-- Problem to solve --
The copy you give must match the lines from the top of the data through the line containing "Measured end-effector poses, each" exactly, and it must hold no pictures.

--- Input data ---

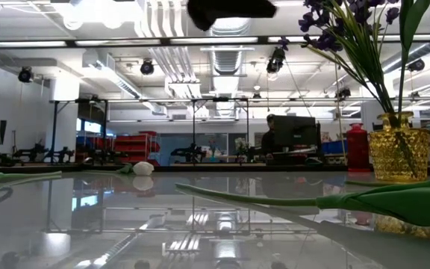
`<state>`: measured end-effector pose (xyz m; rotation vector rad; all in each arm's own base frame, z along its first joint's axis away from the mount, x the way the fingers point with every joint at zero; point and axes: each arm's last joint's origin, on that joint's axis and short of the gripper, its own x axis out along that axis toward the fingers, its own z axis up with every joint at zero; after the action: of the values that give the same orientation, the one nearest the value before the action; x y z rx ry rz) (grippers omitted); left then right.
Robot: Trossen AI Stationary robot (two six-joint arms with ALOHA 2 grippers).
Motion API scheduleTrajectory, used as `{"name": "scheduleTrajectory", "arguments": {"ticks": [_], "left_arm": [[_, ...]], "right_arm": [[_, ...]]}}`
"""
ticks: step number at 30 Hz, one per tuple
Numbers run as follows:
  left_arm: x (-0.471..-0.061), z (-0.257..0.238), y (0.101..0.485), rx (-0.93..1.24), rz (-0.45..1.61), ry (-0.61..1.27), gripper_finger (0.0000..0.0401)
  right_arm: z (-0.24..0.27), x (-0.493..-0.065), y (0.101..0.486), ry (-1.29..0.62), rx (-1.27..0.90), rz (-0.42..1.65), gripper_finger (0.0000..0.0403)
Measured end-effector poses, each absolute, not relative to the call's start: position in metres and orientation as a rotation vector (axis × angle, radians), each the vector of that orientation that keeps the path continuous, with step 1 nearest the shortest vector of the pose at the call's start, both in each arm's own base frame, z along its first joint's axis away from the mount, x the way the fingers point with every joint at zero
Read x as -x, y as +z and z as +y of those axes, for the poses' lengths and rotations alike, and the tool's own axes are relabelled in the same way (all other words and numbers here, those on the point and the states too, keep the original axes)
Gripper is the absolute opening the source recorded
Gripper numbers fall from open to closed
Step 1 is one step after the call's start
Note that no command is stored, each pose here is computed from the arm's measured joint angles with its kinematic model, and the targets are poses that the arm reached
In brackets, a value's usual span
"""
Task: Sort flowers into vase by color
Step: Put the red flower into the yellow vase
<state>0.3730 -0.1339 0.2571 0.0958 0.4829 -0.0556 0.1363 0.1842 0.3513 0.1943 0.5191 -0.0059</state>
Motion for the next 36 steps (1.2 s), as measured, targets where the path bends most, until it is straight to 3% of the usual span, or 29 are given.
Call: {"name": "scheduleTrajectory", "arguments": {"ticks": [7,14,25,36], "left_arm": [[-0.361,-0.127,0.252,-0.056,0.451,0.020,0.0152],[-0.357,-0.126,0.240,0.024,0.435,0.035,0.0152],[-0.358,-0.124,0.242,0.014,0.415,0.035,0.0152],[-0.361,-0.119,0.243,0.012,0.408,0.049,0.0153]], "right_arm": [[0.104,-0.082,0.403,-0.108,-0.226,0.723,0.0009],[0.051,-0.057,0.442,-0.158,-0.202,0.467,0.0009],[0.082,-0.077,0.400,-0.263,-0.052,0.541,0.0009],[0.090,-0.083,0.368,-0.348,-0.053,0.560,0.0009]]}}
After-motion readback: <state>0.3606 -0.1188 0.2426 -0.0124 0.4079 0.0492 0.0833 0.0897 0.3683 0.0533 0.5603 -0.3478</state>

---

-- Task solution --
`<state>`: measured end-effector pose (xyz m; rotation vector rad; all in each arm's own base frame, z along its first joint's axis away from the mount, x the way the fingers point with every joint at zero; point and axes: each arm's last joint's origin, on that joint's axis and short of the gripper, its own x axis out along that axis toward the fingers, its own z axis up with every joint at zero; after the action: of the values that give the same orientation, the one nearest the value before the action; x y z rx ry rz) (grippers omitted); left then right.
Robot: Trossen AI Stationary robot (two six-joint arms with ALOHA 2 grippers).
Motion API scheduleTrajectory, used as `{"name": "scheduleTrajectory", "arguments": {"ticks": [_], "left_arm": [[_, ...]], "right_arm": [[_, ...]]}}`
"""
ticks: step number at 30 Hz, one per tuple
Numbers run as follows:
  left_arm: x (-0.471..-0.061), z (-0.257..0.238), y (0.101..0.485), rx (-0.93..1.24), rz (-0.45..1.61), ry (-0.61..1.27), gripper_finger (0.0000..0.0401)
  right_arm: z (-0.24..0.27), x (-0.493..-0.065), y (0.101..0.486), ry (-1.29..0.62), rx (-1.27..0.90), rz (-0.42..1.65), gripper_finger (0.0000..0.0403)
Measured end-effector poses, each absolute, not relative to the call's start: position in metres and orientation as a rotation vector (axis × angle, radians), each the vector of that orientation that keeps the path continuous, with step 1 nearest the shortest vector of the pose at the call's start, both in each arm's own base frame, z along its first joint's axis away from the mount, x the way the fingers point with every joint at zero

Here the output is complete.